Ein bisschen Spaß muss sein

Der mittlerweile 91-jährige Patrick Tilley, ein Brite, hat sich einen Spaß daraus gemacht, Motive aus dem Fundus der Americana herauszugreifen und in einen neuen, überspitzten Kontext zu stellen. Schon das Grundszenario zeigt unverkennbare Wildwest- respektive New-Frontier-Anklänge: hier die traditionell lebenden "Wilden", da die "Zivilisation" mit ihrem Expansionsdrang (leicht gebremst durch die Furcht vor radioaktiver Reststrahlung und die unter Wagnern verbreitete Agoraphobie). Es werden sogar Wagenzüge ausgeschickt, die sich bei Rasten zu Wagenburgen einringeln.

Besonders skurril aber sind die Namen, die die Angehörigen des Prärievolks tragen. Cadillac ist nämlich kein Sonderfall, da gäbe es auch noch Freeway, Cannonball, Motor-Head, Deep-Purple (okay, die Vorbilder für diese beiden kommen aus Großbritannien) oder Burger-King. Es sind Namen, die man sich durch Großtaten verdient, angelehnt an angebliche "Helden aus der Alten Zeit". Im Original werden sie eher generisch als names of power bezeichnet – Übersetzer Ronald M. Hahn aber hat daraus Vollgasnamen gemacht, was ich hiermit in meine Liste der Lieblingswörter aufnehme.

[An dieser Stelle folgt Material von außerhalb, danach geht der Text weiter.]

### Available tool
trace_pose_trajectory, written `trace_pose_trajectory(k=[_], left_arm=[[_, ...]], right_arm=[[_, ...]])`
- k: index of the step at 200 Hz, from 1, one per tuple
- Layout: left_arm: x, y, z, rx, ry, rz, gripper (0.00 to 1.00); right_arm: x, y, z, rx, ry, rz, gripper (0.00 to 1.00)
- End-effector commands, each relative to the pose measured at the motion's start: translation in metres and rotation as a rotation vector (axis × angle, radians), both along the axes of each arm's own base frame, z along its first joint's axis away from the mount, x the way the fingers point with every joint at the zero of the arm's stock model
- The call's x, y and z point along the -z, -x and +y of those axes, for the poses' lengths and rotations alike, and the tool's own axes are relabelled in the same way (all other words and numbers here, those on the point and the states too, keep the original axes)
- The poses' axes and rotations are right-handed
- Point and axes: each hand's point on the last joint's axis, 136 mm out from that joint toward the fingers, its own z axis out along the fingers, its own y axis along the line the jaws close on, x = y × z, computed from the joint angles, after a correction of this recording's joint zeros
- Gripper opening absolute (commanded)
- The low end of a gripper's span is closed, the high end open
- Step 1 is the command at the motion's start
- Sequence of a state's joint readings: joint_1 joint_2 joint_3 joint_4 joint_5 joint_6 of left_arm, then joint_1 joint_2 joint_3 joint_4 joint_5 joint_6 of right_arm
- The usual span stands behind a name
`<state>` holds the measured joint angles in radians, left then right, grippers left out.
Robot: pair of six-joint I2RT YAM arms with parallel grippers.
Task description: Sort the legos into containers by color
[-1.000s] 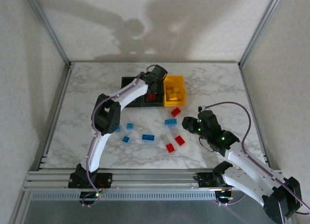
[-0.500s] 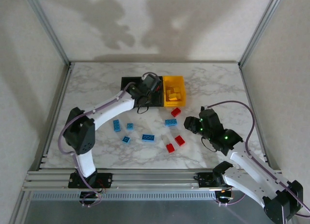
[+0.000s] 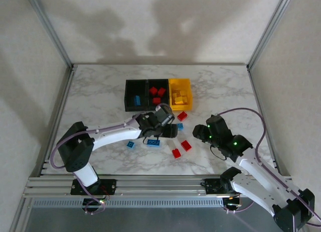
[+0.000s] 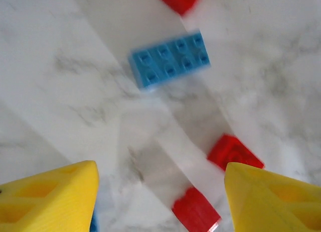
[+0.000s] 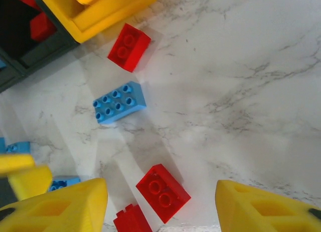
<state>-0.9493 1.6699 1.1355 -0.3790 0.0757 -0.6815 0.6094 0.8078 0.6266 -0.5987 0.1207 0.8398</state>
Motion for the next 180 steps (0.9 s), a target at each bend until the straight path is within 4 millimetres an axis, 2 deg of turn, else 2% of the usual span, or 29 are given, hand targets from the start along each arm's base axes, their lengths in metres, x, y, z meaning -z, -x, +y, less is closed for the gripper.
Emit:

Wohldosierter Humor spielt eine nicht zu unterschätzende Rolle in Tilleys Romanen, zum Tragen kommt er vor allem in den erfrischend unverblümten Dialogen und Gedanken der Protagonisten. Da wird etwa – klassische Situation bei der Begegnung konträrer Kulturen – Steven von Cadillac mit einem gezielten Satz der Ehrbegriff des Prärievolks unter die Nase gerieben, und Steven gibt sich äußerlich auch angemessen zurechtgestutzt. Doch was denkt er im Anschluss? Es gab keinen Zweifel – den beiden M'Call-Sprechern stand ein ganzer Sack voller Scheißhausparolen zur Verfügung. Wahrscheinlich dachten sie sich diese Sprüche aus, wenn sie in Mr. Snows Hütte saßen.

Noch ein paar Anmerkungen zum Plot

Gelegentliche Auflockerung ist aber auch notwendig, weil Tilley einen deftigen Erzählstil pflegt und vor sehr anschaulich beschriebenen Gewaltszenen keineswegs zurückschreckt: Haut, Fleisch und Muskeln wurden zerfetzt und von den Knochen gerissen; Gliedmaßen wurden abgetrennt; Körper in der Mitte geteilt. Gedärme flogen in alle Richtungen, Blut spritzte auf die Beobachtungskameras und zog einen roten Schleier über die grauenhafte Szene.

Schon das erste Gefecht zeigt, dass die Mutanten gegenüber der Föderationstechnologie keineswegs chancenlos sind. Einige, darunter auch Cadillac und Clearwater, verfügen nämlich über besondere Talente wie Telekinese. Tilley beschreibt diese Kräfte wie eine Art von Magie und bringt damit auch ein Stück Fantasy in seine Reihe ein. Weshalb es wohl niemanden überraschen wird, dass auch eine Prophezeiung aus alter Zeit im Spiel ist. Wer wissen will, ob und wie diese in Erfüllung gehen wird, muss aber noch für längere Zeit am Ball bleiben. Insgesamt sechs Teile umfasst die Reihe – der nächste der Neuausgabe erscheint im März.